Items from a dataset:

━━━

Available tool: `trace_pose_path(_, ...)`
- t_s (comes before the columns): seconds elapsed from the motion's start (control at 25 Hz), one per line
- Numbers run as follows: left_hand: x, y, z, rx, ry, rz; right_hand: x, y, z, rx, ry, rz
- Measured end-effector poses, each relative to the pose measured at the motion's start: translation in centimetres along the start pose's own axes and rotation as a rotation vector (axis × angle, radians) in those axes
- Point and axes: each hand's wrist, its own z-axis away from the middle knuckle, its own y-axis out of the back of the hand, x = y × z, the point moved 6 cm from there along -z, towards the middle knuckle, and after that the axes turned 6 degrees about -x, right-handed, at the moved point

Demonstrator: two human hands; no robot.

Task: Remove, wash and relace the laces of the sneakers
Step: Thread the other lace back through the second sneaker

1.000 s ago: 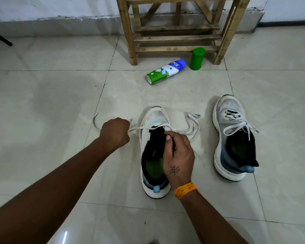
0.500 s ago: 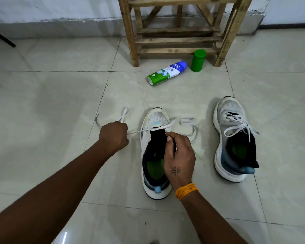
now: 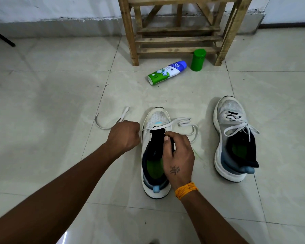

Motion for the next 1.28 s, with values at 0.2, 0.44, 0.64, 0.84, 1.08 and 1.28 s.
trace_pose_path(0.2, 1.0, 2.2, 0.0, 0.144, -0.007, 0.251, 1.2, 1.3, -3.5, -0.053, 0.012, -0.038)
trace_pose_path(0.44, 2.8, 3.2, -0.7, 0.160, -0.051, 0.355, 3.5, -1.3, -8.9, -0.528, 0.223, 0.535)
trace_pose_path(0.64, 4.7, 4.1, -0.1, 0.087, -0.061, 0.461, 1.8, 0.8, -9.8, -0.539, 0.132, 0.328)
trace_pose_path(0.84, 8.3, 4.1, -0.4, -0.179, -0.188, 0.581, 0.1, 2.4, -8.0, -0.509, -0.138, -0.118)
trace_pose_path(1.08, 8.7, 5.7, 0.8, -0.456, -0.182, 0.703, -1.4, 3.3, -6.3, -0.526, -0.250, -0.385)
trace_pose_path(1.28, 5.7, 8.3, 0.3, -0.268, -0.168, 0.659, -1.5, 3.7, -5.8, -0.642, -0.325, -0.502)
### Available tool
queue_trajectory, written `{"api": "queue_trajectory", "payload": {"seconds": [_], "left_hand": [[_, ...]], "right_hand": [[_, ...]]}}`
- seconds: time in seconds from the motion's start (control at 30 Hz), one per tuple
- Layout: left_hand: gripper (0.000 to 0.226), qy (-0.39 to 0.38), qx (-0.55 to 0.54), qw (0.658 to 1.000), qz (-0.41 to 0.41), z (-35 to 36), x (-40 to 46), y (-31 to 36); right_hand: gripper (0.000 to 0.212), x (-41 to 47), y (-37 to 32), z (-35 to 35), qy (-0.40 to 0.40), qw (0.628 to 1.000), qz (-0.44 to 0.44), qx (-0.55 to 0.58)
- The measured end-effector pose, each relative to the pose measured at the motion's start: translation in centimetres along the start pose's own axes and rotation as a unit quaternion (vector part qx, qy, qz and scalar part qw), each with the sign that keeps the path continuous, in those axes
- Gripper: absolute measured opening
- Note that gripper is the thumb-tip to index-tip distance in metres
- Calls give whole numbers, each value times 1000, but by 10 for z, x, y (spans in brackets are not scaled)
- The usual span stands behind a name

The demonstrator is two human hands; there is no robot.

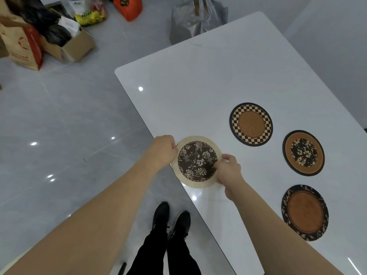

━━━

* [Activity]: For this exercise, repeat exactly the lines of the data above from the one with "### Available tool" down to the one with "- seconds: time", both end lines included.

* [Exercise response]:
### Available tool
queue_trajectory, written `{"api": "queue_trajectory", "payload": {"seconds": [_], "left_hand": [[_, ...]], "right_hand": [[_, ...]]}}`
- seconds: time in seconds from the motion's start (control at 30 Hz), one per tuple

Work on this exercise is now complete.